▶ **WHAT IS BEING ASKED**
Copy out each line of the entries where the word "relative" is present.

[SUPPLIED RECORDS — start]

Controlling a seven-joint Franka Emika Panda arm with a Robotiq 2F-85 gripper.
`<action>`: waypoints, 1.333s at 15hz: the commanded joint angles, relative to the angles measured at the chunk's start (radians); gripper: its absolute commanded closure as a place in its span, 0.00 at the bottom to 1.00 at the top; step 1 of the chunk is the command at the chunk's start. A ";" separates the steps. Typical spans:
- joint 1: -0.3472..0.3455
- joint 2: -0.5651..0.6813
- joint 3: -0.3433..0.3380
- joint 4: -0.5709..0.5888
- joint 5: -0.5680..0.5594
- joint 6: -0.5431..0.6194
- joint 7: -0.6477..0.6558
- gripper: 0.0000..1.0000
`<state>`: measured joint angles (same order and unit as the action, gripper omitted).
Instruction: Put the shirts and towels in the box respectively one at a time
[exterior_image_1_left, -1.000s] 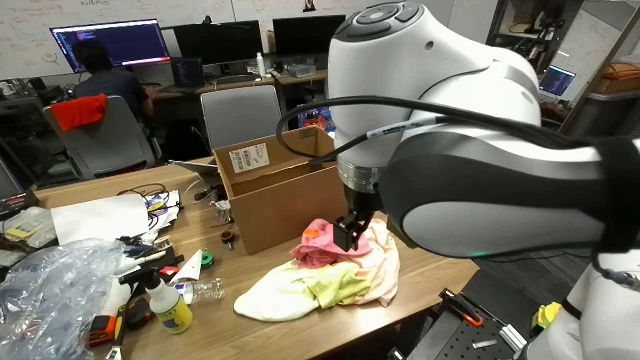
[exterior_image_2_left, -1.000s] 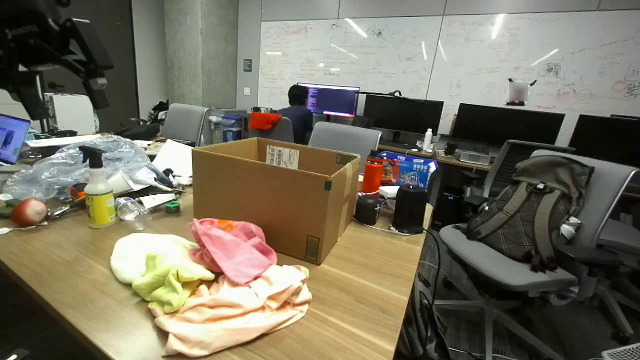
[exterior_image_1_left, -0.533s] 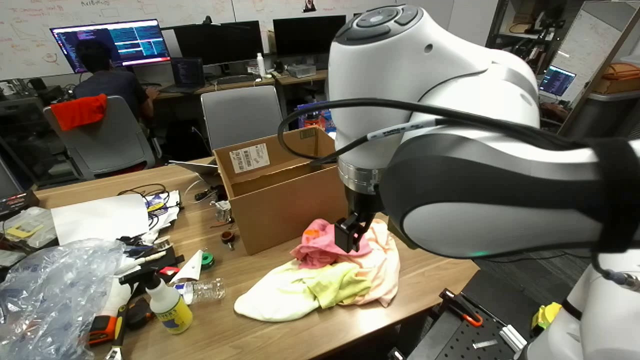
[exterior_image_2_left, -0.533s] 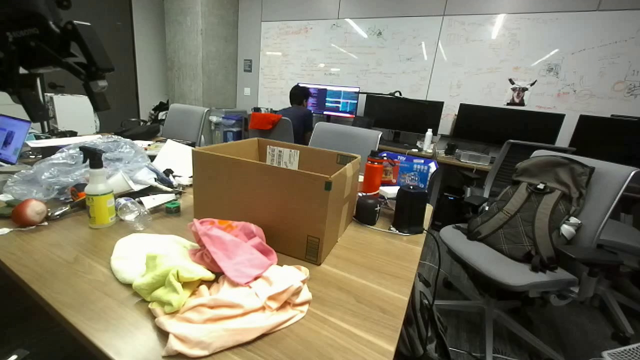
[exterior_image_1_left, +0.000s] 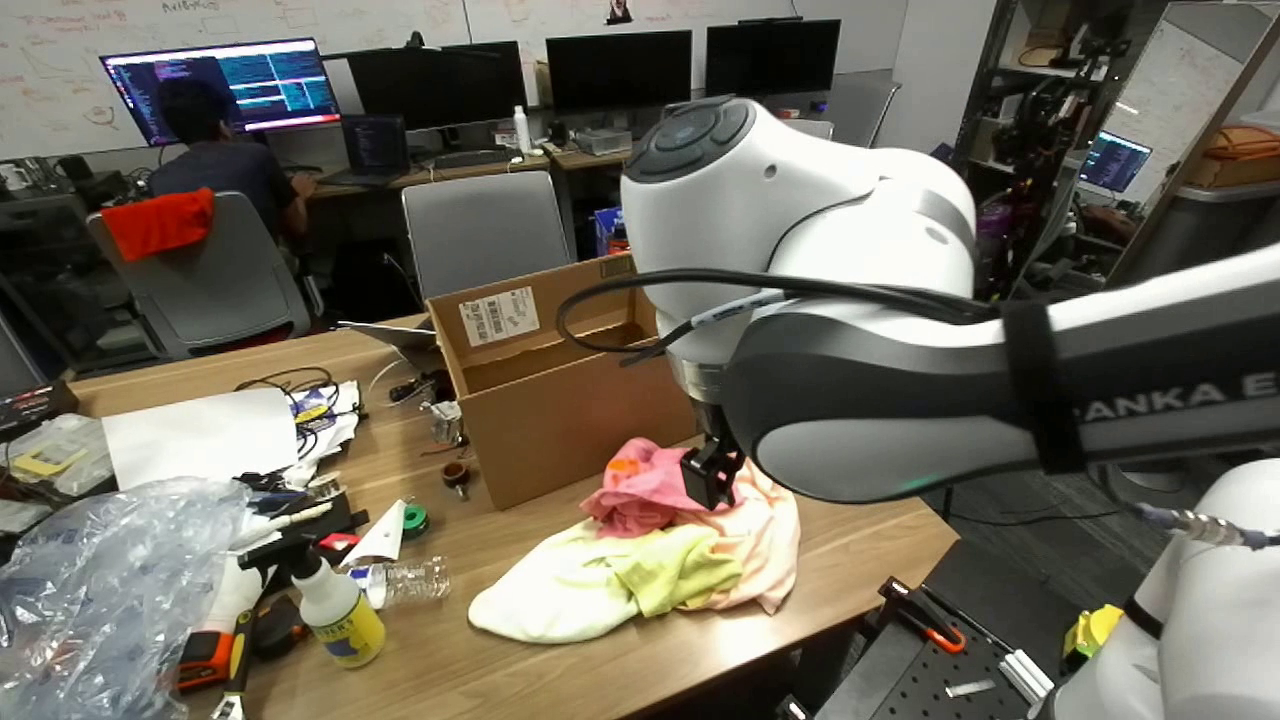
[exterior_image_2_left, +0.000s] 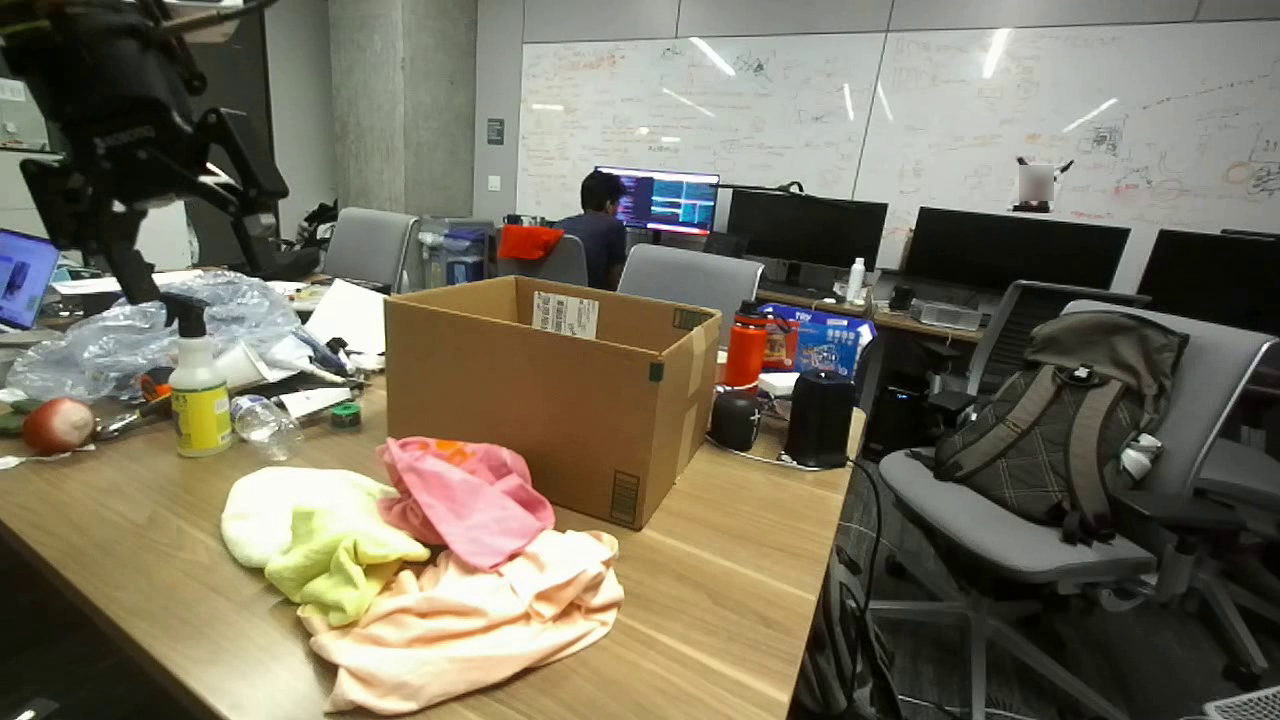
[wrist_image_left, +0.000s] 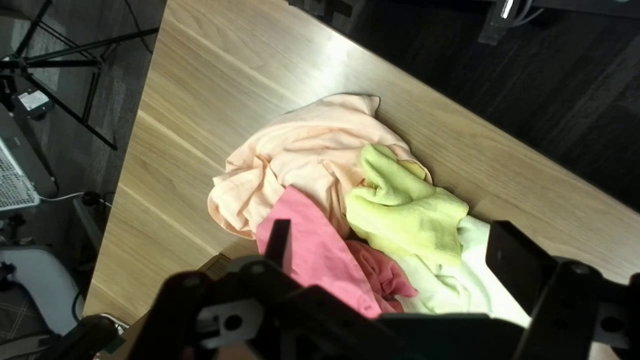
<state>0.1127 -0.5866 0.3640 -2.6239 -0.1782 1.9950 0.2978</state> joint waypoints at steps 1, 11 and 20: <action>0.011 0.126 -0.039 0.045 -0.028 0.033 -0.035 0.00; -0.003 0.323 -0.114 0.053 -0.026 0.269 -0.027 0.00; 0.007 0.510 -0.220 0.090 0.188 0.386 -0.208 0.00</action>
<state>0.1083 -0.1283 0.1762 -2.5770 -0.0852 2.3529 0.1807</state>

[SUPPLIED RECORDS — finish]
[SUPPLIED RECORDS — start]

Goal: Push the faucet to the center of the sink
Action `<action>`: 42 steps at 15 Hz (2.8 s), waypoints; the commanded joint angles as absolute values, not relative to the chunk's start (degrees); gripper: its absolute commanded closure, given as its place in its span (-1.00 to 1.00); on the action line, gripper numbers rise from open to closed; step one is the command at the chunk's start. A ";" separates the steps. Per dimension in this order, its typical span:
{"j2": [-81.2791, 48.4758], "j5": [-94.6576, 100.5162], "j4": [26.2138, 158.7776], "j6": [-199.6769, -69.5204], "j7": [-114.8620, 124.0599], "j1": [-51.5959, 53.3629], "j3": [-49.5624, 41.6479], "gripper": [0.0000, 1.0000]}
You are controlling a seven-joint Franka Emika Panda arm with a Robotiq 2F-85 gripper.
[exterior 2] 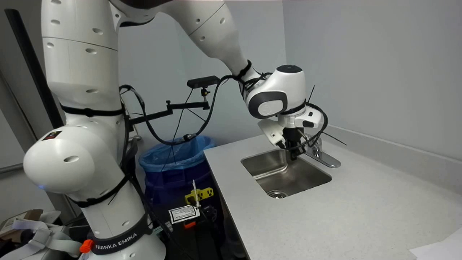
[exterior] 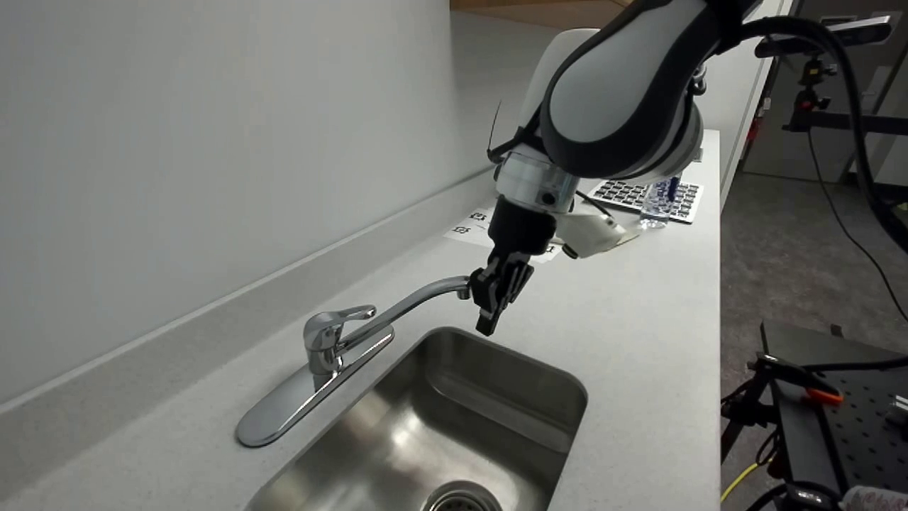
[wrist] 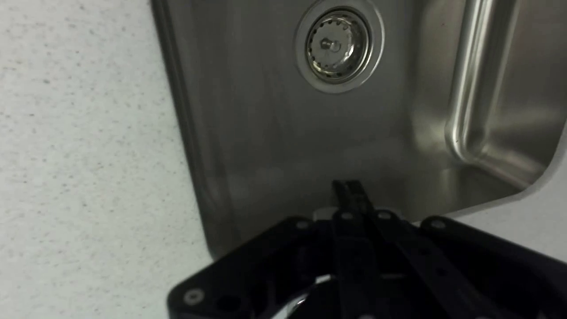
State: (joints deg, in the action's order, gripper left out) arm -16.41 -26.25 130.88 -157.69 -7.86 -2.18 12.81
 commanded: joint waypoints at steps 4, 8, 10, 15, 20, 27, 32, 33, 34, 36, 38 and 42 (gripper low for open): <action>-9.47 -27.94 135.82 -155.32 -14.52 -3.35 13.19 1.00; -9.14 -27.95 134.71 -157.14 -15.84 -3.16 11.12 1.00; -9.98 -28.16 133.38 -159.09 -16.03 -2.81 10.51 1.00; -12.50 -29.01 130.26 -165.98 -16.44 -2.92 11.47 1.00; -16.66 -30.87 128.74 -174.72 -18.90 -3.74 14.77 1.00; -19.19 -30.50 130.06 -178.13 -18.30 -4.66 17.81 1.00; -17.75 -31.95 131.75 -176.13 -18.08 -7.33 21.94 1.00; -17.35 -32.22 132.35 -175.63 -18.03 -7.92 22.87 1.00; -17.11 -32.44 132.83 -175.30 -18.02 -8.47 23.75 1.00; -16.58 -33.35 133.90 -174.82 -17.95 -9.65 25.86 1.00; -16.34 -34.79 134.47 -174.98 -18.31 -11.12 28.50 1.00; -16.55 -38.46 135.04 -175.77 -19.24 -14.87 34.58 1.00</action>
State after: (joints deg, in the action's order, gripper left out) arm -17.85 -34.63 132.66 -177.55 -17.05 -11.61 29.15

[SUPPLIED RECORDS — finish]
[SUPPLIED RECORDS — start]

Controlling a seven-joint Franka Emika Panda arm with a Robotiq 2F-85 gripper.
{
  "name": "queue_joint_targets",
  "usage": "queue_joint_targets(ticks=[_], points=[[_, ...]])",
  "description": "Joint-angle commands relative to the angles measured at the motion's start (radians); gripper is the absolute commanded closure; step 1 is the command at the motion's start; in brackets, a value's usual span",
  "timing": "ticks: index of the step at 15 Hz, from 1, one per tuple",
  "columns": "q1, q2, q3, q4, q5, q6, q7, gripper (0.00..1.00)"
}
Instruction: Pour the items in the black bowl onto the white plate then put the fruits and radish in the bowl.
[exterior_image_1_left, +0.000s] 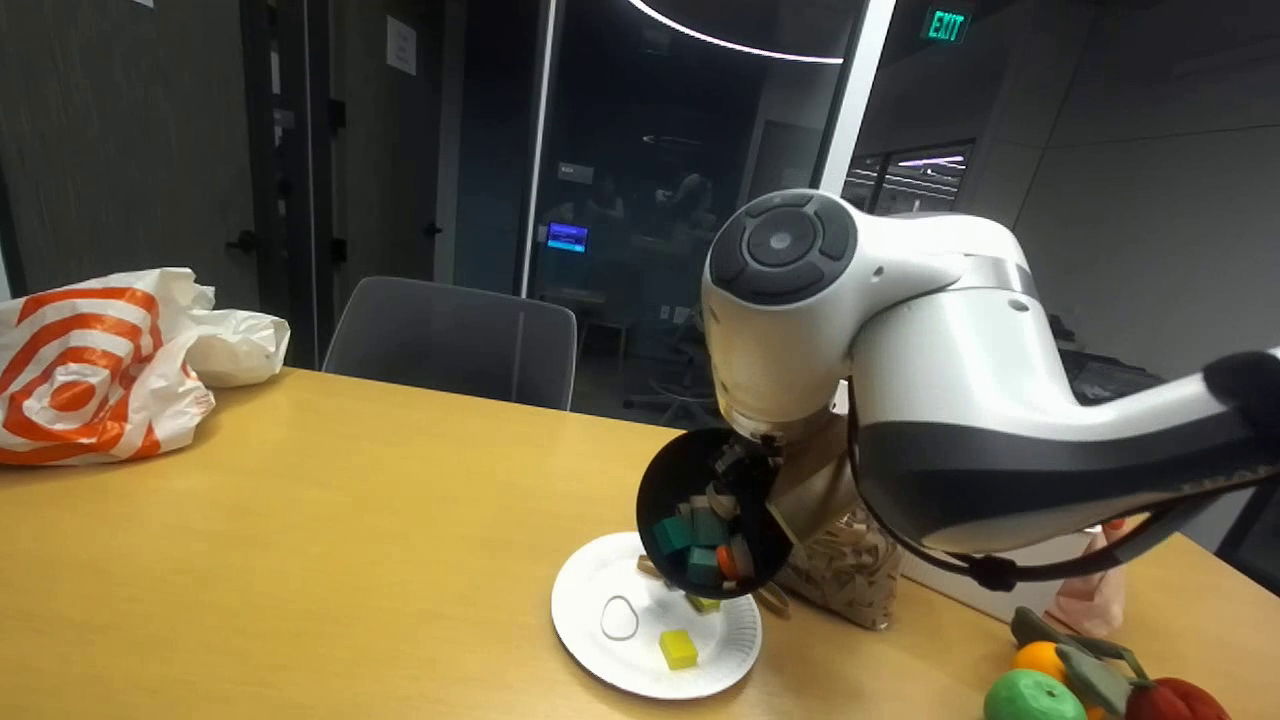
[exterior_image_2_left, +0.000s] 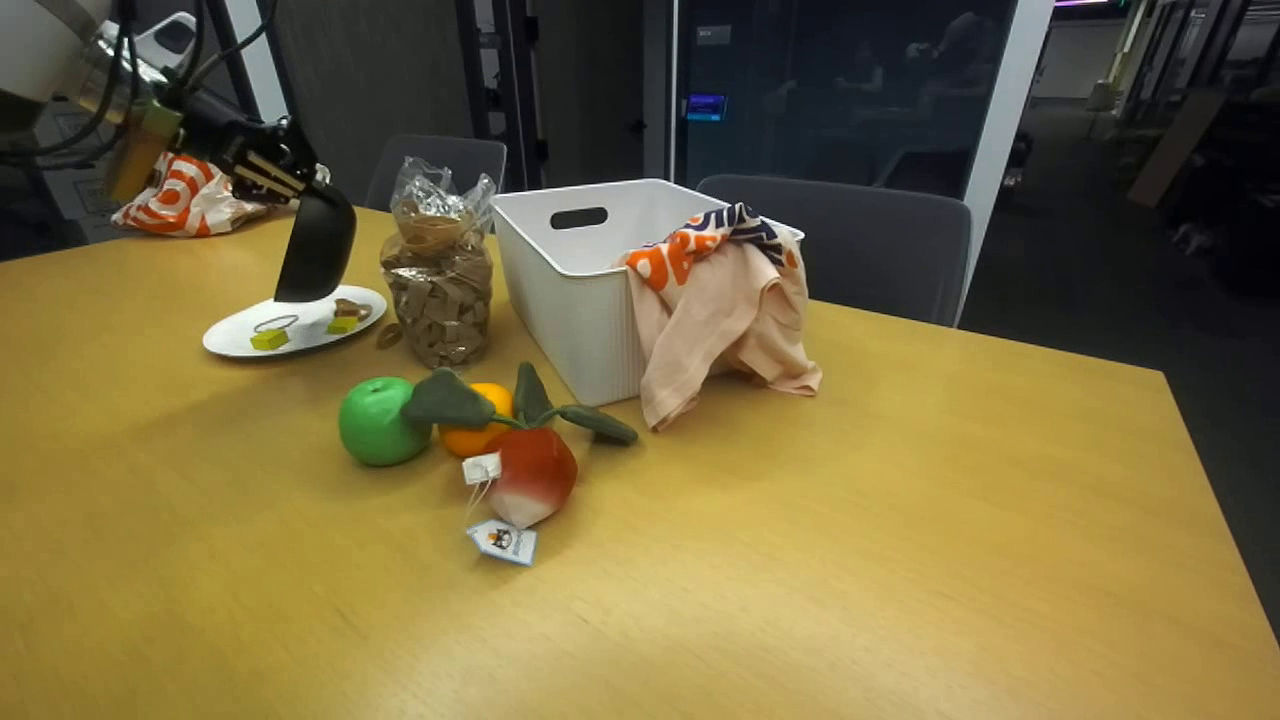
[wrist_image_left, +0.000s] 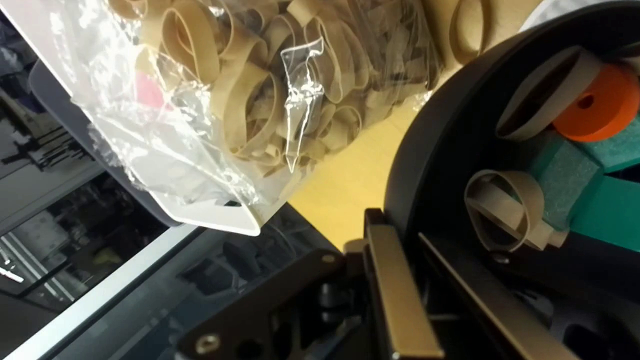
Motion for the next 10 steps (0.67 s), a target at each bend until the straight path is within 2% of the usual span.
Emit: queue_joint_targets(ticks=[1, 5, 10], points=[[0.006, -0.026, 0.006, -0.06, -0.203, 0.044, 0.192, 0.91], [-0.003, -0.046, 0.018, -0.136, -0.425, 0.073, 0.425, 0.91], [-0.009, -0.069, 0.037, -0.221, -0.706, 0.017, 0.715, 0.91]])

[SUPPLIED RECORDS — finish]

▶ **RESPONSE TO THE EXERCISE**
`<action>`: waypoints, 1.333s at 15hz: the commanded joint angles, relative to the angles measured at the chunk's start (radians); gripper: its absolute commanded closure as a place in its span, 0.00 at the bottom to 1.00 at the top; step 1 of the chunk is the command at the chunk's start. A ";" separates the steps. Typical spans:
Action `<action>`: 42 steps at 15 Hz (2.8 s), waypoints; the commanded joint angles as absolute values, not relative to the chunk's start (degrees); gripper: its absolute commanded closure, given as its place in its span (-1.00 to 1.00); on the action line, gripper numbers rise from open to closed; step one is the command at the chunk's start. A ";" separates the steps. Per dimension in this order, its typical span:
  "description": "Joint-angle commands relative to the angles measured at the motion's start (radians); gripper is the absolute commanded closure; step 1 is the command at the motion's start; in brackets, a value's usual span",

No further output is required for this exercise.